Les terpènes et les terpénoïdes ont un large éventail d'activités biologiques et pharmacologiques. Ils ont des propriétés antifongiques, antivirales, anticancéreuses, anti-inflammatoires, antihyperglycémiques, antiparasitaires, antioxydantes et antimicrobiennes. Le myrcène est le plus petit mais le plus répandu des terpènes présents dans la plupart des variétés de cannabis. Lorsqu'il est utilisé en combinaison avec le THC, les chémotypes de la plante à forte teneur en myrcène produisent un effet "couch-lock", profondément relaxant, tandis que les chémotypes à faible teneur en myrcène (<0,5 % de myrcène) produisent un high plus énergique. Le myrcène a des propriétés antipsychotiques, antioxydantes, analgésiques, anti-inflammatoires, sédatives, myorelaxantes et anticancéreuses. Le terpène le plus important de la plante de cannabis est probablement le β-caryophyllène. C'est un terpène épicé ayant des effets gastroprotecteurs, analgésiques, anticancéreux, antifongiques, antibactériens, antidépresseurs, anti-inflammatoires, antiprolifératifs, antioxydants, anxiolytiques, analgésiques et neuroprotecteurs. La présence de β-caryophyllène dans de nombreuses huiles essentielles pourrait contribuer fortement à leur capacité antivirale. Il a également montré un indice de sélectivité élevé contre le virus herpès simplex de type 1. Les composés importants suivants sont l'α-pinène avec une activité antibactérienne, anti-inflammatoire, bronchodilatatrice, antiseptique et gastroprotectrice, et le β-pinène, efficace comme antiseptique.
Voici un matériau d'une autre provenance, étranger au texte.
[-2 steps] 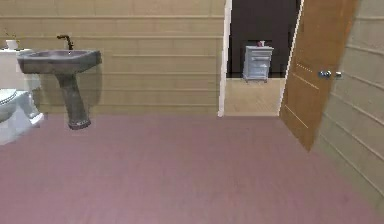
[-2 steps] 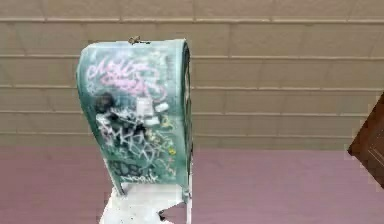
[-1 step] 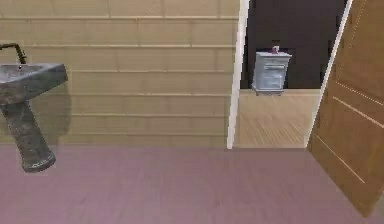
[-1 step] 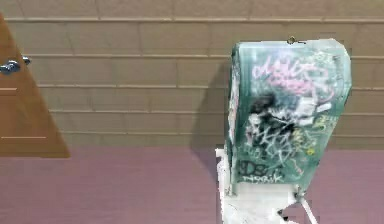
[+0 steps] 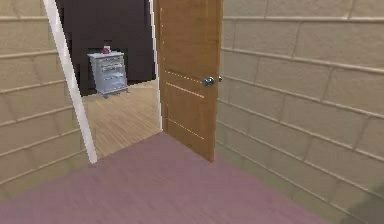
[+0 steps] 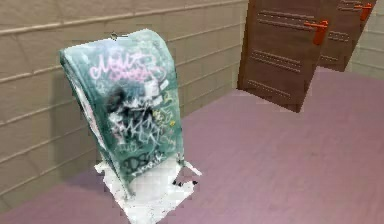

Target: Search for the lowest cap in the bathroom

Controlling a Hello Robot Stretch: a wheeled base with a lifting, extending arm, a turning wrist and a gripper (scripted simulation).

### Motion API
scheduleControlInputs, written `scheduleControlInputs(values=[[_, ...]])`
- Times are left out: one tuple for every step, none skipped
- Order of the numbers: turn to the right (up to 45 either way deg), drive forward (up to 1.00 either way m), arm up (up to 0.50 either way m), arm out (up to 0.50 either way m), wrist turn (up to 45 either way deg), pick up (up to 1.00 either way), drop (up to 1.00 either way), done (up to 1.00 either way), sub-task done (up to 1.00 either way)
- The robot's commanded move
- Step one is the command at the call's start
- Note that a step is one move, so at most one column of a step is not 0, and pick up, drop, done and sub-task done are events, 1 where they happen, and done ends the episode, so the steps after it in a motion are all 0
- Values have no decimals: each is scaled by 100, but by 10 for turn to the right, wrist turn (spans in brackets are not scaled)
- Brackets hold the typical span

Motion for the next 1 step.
scheduleControlInputs(values=[[210,0,0,0,0,0,0,0,0]])
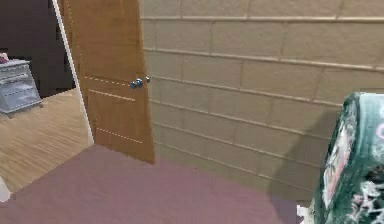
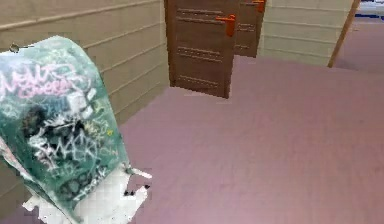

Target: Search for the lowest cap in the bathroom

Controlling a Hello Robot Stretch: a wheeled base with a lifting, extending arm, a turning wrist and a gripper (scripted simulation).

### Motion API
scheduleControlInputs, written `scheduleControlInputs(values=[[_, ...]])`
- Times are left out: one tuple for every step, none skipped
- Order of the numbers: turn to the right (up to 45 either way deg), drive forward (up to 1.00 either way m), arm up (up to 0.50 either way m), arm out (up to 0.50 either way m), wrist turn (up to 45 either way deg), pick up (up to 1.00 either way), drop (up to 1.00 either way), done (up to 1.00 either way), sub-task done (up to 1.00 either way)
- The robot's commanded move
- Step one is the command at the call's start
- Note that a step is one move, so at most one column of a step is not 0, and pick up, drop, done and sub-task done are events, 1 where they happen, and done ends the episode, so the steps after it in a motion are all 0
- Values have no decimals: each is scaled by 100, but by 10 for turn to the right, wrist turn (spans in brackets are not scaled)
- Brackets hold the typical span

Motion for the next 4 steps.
scheduleControlInputs(values=[[30,0,0,0,0,0,0,0,0],[0,20,0,0,0,0,0,0,0],[-420,0,0,0,0,0,0,0,0],[0,100,0,0,0,0,0,0,0]])
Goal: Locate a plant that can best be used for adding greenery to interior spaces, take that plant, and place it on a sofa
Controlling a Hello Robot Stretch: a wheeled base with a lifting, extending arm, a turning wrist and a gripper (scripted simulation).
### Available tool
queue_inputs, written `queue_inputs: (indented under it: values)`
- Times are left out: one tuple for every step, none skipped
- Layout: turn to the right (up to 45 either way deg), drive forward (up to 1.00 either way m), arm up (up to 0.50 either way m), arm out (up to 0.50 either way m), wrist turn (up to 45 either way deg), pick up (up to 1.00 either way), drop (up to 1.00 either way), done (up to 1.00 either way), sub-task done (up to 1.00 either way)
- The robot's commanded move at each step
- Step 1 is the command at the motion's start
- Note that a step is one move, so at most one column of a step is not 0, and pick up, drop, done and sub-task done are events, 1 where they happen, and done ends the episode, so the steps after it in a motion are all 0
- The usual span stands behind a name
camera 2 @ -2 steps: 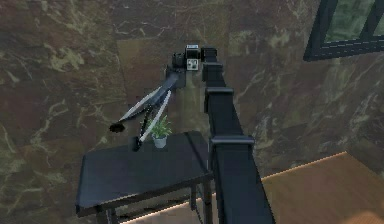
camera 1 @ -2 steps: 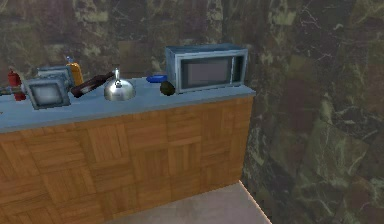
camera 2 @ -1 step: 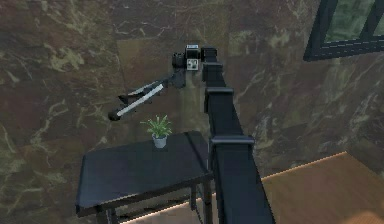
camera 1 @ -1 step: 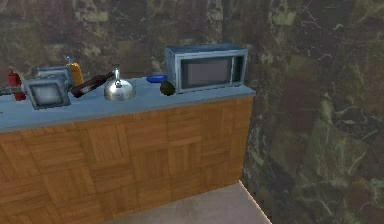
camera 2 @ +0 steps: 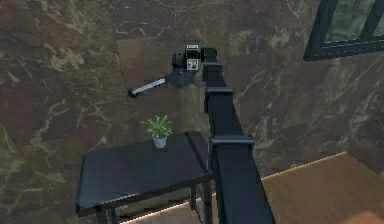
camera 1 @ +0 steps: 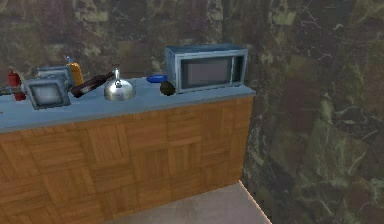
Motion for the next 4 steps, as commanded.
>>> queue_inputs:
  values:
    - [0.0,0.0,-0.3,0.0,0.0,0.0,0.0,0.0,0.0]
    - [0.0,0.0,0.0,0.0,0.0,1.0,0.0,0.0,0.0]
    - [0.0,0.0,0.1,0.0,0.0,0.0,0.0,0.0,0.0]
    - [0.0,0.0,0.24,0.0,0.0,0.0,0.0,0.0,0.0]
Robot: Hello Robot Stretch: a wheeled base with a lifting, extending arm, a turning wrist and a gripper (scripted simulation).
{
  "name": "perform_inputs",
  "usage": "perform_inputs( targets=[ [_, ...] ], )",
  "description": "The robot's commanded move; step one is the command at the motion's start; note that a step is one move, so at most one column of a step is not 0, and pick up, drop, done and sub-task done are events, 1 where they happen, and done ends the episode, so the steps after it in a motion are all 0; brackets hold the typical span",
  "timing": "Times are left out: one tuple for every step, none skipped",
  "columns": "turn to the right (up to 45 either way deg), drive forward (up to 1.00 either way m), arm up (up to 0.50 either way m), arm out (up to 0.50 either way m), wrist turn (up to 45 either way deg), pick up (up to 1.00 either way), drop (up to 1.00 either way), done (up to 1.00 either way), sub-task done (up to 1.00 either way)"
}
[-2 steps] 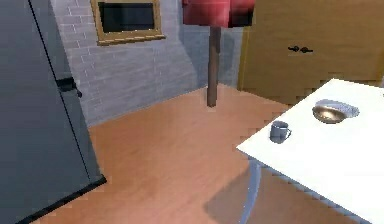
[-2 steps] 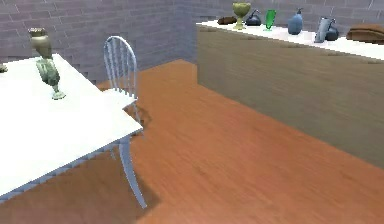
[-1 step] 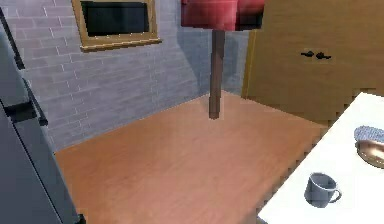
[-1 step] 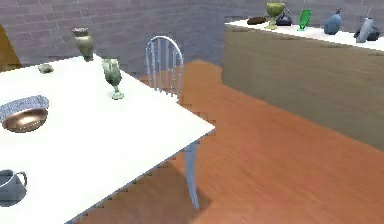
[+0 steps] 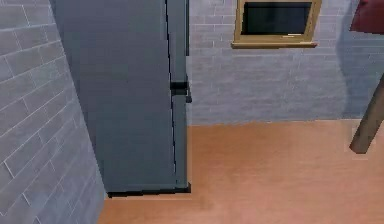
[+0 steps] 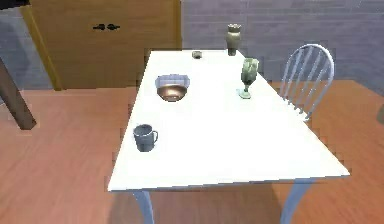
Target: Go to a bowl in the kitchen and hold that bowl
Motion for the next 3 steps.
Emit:
perform_inputs(
  targets=[
    [33.0,0.0,0.0,0.0,0.0,0.0,0.0,0.0,0.0],
    [0.0,0.4,0.0,0.0,0.0,0.0,0.0,0.0,0.0],
    [12.0,0.0,0.0,0.0,0.0,0.0,0.0,0.0,0.0]
  ],
)
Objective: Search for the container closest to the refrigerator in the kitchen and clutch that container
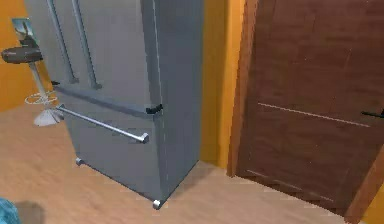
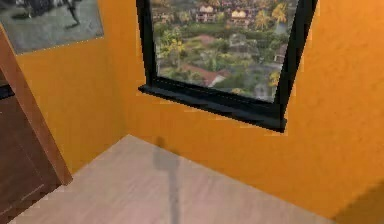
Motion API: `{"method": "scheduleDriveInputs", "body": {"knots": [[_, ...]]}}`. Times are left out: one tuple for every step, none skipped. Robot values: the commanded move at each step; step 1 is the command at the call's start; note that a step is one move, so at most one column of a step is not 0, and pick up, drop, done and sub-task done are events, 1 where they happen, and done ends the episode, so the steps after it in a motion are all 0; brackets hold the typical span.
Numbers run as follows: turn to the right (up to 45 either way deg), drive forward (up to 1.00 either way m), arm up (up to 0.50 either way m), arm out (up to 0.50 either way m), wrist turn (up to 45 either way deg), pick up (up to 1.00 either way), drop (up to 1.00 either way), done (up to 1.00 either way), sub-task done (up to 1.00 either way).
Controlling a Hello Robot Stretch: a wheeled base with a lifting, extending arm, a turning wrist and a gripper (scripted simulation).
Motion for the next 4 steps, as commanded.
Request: {"method": "scheduleDriveInputs", "body": {"knots": [[-15.0,0.0,0.0,0.0,0.0,0.0,0.0,0.0,0.0],[0.0,0.4,0.0,0.0,0.0,0.0,0.0,0.0,0.0],[-45.0,0.0,0.0,0.0,0.0,0.0,0.0,0.0,0.0],[-45.0,0.0,0.0,0.0,0.0,0.0,0.0,0.0,0.0]]}}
Le limonène, le plus souvent associé aux agrumes, est également présent dans le Cannabis sativa. Il a une activité antibactérienne, gastroprotectrice, antiproliférative, antifongique, anxiolytique, antidépressive, antimicrobienne, antispasmodique ou immunostimulante. Le linalol, commun à la lavande, peut être utilisé comme sédatif, antipsychotique, anticonvulsivant, anxiolytique, anesthésique, antidépresseur, analgésique, antiépileptique et antinéoplasique. Le terpinéol a des effets antioxydants, antibiotiques et relaxants, et l'oxyde de caryophyllène peut être utilisé comme composé analgésique, anticancéreux, antifongique et anti-inflammatoire.